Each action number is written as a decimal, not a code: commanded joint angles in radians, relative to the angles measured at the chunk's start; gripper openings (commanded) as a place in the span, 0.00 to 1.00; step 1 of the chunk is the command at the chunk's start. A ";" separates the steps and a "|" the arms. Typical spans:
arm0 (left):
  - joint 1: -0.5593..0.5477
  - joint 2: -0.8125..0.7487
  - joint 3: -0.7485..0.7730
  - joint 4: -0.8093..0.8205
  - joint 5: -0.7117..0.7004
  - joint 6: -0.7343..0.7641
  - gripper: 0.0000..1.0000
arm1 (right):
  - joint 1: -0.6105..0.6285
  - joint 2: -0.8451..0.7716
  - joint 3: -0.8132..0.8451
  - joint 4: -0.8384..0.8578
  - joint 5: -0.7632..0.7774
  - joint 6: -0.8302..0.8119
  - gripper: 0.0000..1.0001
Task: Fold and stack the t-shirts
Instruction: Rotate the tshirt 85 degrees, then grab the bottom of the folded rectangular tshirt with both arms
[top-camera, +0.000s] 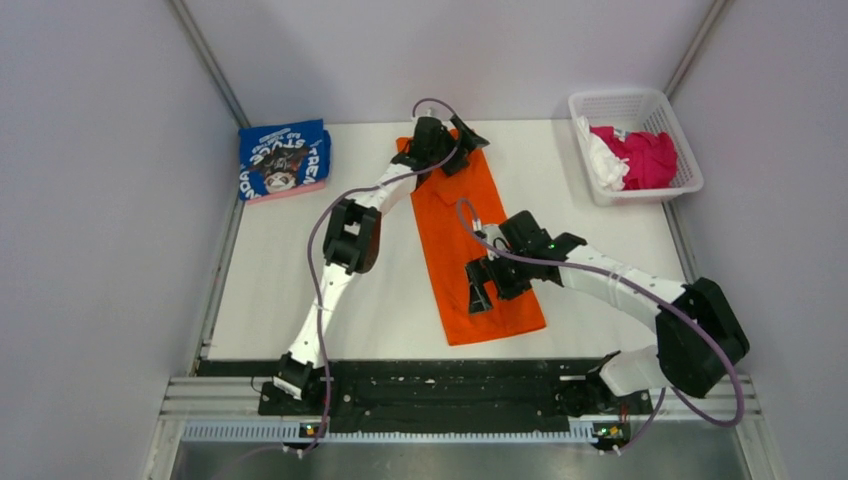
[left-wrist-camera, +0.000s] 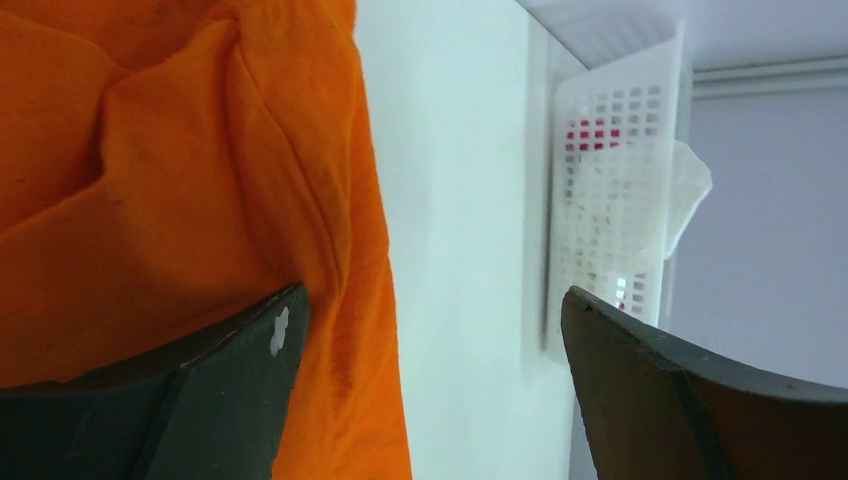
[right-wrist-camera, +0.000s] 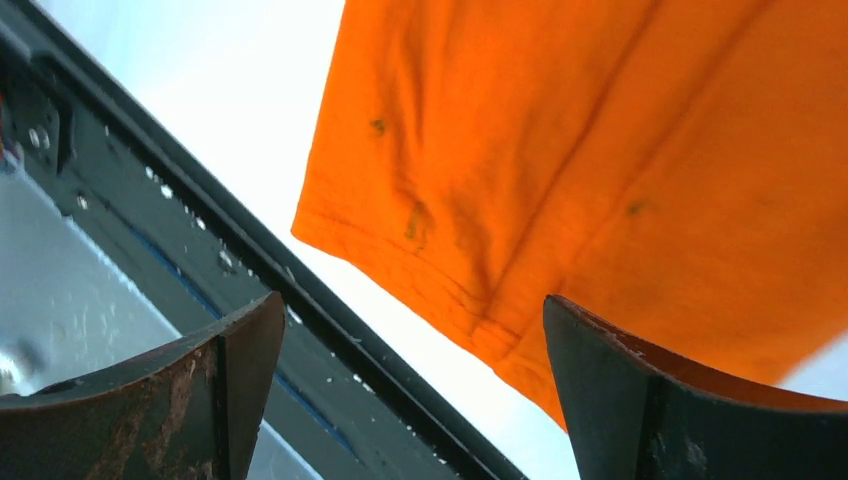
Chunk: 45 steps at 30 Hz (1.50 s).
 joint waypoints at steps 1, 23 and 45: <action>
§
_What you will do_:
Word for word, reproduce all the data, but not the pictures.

_Solution_:
Each action number is written as a decimal, not a code: commanded joint angles in radians, relative to the angles measured at the chunk's start; gripper openings (commanded) as a place in the span, 0.00 to 1.00; step 1 of the chunk is the command at the chunk's start. A ";" separates the steps and a "|" the arms. Typical spans:
arm0 (left):
  - joint 1: -0.5593..0.5477
  - joint 2: -0.8125..0.7487
  - joint 3: -0.7485..0.7730
  - joint 4: -0.8093..0.8205
  - joint 5: -0.7117..0.7004
  - joint 6: -0.7343..0.7641
  - gripper: 0.0000..1.0000
arm1 (right):
  - joint 1: -0.6105..0.6285
  - joint 2: -0.8451..0.7716
  - joint 3: -0.8132..0.8451
  - joint 4: -0.8384..0.8578
  - joint 5: -0.7632..0.7774
  - joint 6: -0.8302..0.8119
  - gripper: 0.0000..1.0001
Task: Fold and stack the t-shirts
Instruction: Rotate the tshirt 85 degrees, then grab the bottom of the folded rectangular tshirt with both arms
[top-camera, +0.000s] 
[left-wrist-camera, +0.000s] 
[right-wrist-camera, +0.000s] 
Chunk: 45 steps at 30 Hz (1.50 s).
 joint waypoints at steps 1, 23 and 45: <action>

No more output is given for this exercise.